= WHAT YOU ARE ASKED TO DO =
Copy task. Retype the whole listing exactly, omitting any picture in it.
(DATASET CONTENT Opens)
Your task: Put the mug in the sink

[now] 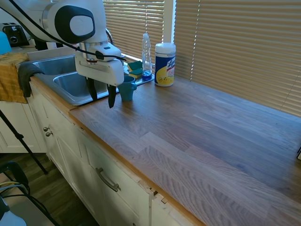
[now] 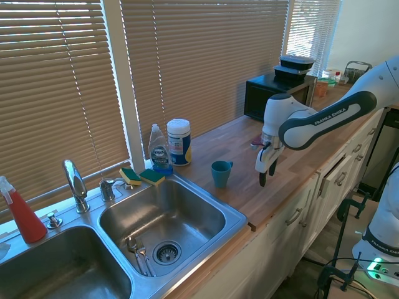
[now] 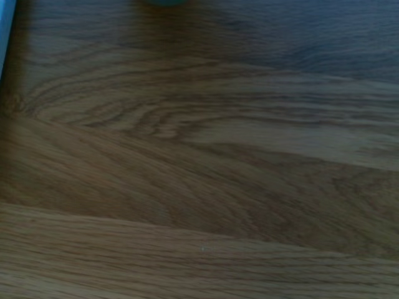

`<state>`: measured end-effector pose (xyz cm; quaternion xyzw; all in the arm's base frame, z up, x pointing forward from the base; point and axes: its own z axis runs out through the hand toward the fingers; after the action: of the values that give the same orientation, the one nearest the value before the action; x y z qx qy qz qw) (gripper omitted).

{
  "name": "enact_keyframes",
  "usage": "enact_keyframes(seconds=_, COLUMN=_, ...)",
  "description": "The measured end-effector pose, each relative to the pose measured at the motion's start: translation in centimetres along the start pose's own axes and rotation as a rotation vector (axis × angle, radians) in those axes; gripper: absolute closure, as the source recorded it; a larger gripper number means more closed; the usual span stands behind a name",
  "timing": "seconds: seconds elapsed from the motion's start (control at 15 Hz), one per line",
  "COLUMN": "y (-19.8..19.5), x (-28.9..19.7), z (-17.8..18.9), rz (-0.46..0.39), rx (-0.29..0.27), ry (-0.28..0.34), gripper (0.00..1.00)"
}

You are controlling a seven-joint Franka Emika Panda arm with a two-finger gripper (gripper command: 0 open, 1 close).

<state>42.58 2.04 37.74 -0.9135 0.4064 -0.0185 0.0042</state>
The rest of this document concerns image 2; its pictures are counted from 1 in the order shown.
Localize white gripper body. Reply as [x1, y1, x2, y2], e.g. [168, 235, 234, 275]
[254, 145, 286, 174]

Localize teal plastic mug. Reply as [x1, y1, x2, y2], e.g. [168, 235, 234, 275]
[211, 160, 234, 189]

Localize stainless steel double sink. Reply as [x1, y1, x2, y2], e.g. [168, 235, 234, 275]
[0, 169, 250, 299]

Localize sink drain strainer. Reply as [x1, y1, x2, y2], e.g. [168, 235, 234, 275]
[151, 240, 183, 266]

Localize small chrome sink knob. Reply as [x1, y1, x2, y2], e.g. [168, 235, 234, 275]
[46, 211, 64, 230]

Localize white lower cabinets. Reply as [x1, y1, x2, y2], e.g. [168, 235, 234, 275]
[174, 108, 387, 299]

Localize black microwave oven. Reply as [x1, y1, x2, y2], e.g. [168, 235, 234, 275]
[243, 74, 318, 123]

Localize black plastic food container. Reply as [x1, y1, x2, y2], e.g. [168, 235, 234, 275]
[273, 64, 310, 83]
[279, 55, 316, 70]

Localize black C clamp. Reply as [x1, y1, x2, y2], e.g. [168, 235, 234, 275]
[320, 251, 363, 293]
[335, 192, 371, 219]

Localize orange container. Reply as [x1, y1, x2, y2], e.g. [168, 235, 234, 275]
[314, 79, 330, 98]

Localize disinfecting wipes canister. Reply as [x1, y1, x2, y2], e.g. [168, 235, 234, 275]
[166, 118, 193, 167]

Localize green lidded jar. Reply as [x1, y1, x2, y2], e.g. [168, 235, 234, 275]
[322, 67, 338, 87]

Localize clear dish soap bottle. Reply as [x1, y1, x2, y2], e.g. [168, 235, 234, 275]
[148, 123, 174, 176]

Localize yellow green sponge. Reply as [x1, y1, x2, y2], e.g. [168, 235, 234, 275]
[119, 167, 142, 187]
[138, 168, 166, 188]

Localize black appliance under counter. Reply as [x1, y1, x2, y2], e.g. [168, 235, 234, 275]
[370, 107, 399, 201]

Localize narrow white window blind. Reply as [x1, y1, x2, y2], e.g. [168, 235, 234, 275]
[286, 0, 342, 77]

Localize metal fork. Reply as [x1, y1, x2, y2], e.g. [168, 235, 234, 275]
[136, 238, 157, 278]

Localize metal spoon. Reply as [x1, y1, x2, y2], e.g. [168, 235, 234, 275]
[126, 236, 148, 277]

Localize chrome gooseneck faucet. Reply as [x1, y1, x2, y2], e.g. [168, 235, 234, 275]
[62, 159, 91, 214]

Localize wide tan window blind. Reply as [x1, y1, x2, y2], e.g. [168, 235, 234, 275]
[0, 0, 132, 224]

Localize red spray bottle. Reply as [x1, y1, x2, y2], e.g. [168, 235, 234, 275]
[0, 176, 49, 244]

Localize black wire basket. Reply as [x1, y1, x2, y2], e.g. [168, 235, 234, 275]
[344, 60, 373, 85]

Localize white window frame post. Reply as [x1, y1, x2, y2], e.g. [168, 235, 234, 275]
[102, 0, 148, 171]
(DATASET CONTENT Closes)
= RESPONSE TO THE TASK =
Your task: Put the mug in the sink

[now] 
[now] 
[now] 

`<state>`: measured end-effector pose (xyz cm; quaternion xyzw; all in the arm's base frame, z up, x pointing forward from the base; point and axes: its own z axis runs out through the hand toward the fingers; after the action: of the values that give the same orientation, the one nearest the value before the action; x y z qx qy qz qw) (gripper omitted).

{
  "name": "enact_keyframes",
  "usage": "enact_keyframes(seconds=_, COLUMN=_, ...)",
  "description": "The measured end-effector pose, each relative to the pose measured at the motion's start: translation in centimetres along the start pose's own axes and rotation as a rotation vector (axis × angle, radians) in those axes; gripper: absolute closure, as the source recorded it; a larger gripper number means more closed; the usual span stands behind a name",
  "timing": "seconds: seconds elapsed from the motion's start (control at 15 Hz), one per line",
  "COLUMN": "y (-19.8..19.5), x (-28.9..19.7), z (-17.8..18.9), rz (-0.46..0.39), rx (-0.29..0.27), ry (-0.28..0.34), gripper (0.00..1.00)"
}

You are controlling a seven-joint Franka Emika Panda arm with a two-finger gripper (gripper command: 0 open, 1 close).

<state>42.58 2.04 37.74 -0.9135 0.4064 -0.0185 0.0042</state>
The rest of this document concerns image 2; its pictures are counted from 1 in the order shown.
Localize white gripper body. Reply as [x1, y1, x2, y2], e.g. [168, 235, 234, 275]
[254, 145, 286, 174]

Localize teal plastic mug. Reply as [x1, y1, x2, y2], e.g. [168, 235, 234, 275]
[211, 160, 234, 189]

Localize stainless steel double sink. Reply as [x1, y1, x2, y2], e.g. [168, 235, 234, 275]
[0, 169, 250, 299]

Localize sink drain strainer. Reply as [x1, y1, x2, y2], e.g. [168, 235, 234, 275]
[151, 240, 183, 266]

Localize small chrome sink knob. Reply as [x1, y1, x2, y2], e.g. [168, 235, 234, 275]
[46, 211, 64, 230]

Localize white lower cabinets. Reply as [x1, y1, x2, y2], e.g. [168, 235, 234, 275]
[174, 108, 387, 299]

Localize black microwave oven. Reply as [x1, y1, x2, y2], e.g. [168, 235, 234, 275]
[243, 74, 318, 123]

Localize black plastic food container. Reply as [x1, y1, x2, y2], e.g. [168, 235, 234, 275]
[273, 64, 310, 83]
[279, 55, 316, 70]

Localize black C clamp. Reply as [x1, y1, x2, y2], e.g. [168, 235, 234, 275]
[320, 251, 363, 293]
[335, 192, 371, 219]

Localize orange container. Reply as [x1, y1, x2, y2], e.g. [168, 235, 234, 275]
[314, 79, 330, 98]

Localize disinfecting wipes canister. Reply as [x1, y1, x2, y2], e.g. [168, 235, 234, 275]
[166, 118, 193, 167]

Localize green lidded jar. Reply as [x1, y1, x2, y2], e.g. [168, 235, 234, 275]
[322, 67, 338, 87]

Localize clear dish soap bottle. Reply as [x1, y1, x2, y2], e.g. [168, 235, 234, 275]
[148, 123, 174, 176]

Localize yellow green sponge. Reply as [x1, y1, x2, y2], e.g. [168, 235, 234, 275]
[119, 167, 142, 187]
[138, 168, 166, 188]

Localize black appliance under counter. Reply as [x1, y1, x2, y2], e.g. [168, 235, 234, 275]
[370, 107, 399, 201]

Localize narrow white window blind. Reply as [x1, y1, x2, y2], e.g. [168, 235, 234, 275]
[286, 0, 342, 77]

Localize metal fork. Reply as [x1, y1, x2, y2], e.g. [168, 235, 234, 275]
[136, 238, 157, 278]

Localize metal spoon. Reply as [x1, y1, x2, y2], e.g. [168, 235, 234, 275]
[126, 236, 148, 277]

Localize chrome gooseneck faucet. Reply as [x1, y1, x2, y2], e.g. [168, 235, 234, 275]
[62, 159, 91, 214]

Localize wide tan window blind. Reply as [x1, y1, x2, y2], e.g. [168, 235, 234, 275]
[0, 0, 132, 224]

Localize red spray bottle. Reply as [x1, y1, x2, y2], e.g. [168, 235, 234, 275]
[0, 176, 49, 244]

Localize black wire basket. Reply as [x1, y1, x2, y2], e.g. [168, 235, 234, 275]
[344, 60, 373, 85]

Localize white window frame post. Reply as [x1, y1, x2, y2], e.g. [168, 235, 234, 275]
[102, 0, 148, 171]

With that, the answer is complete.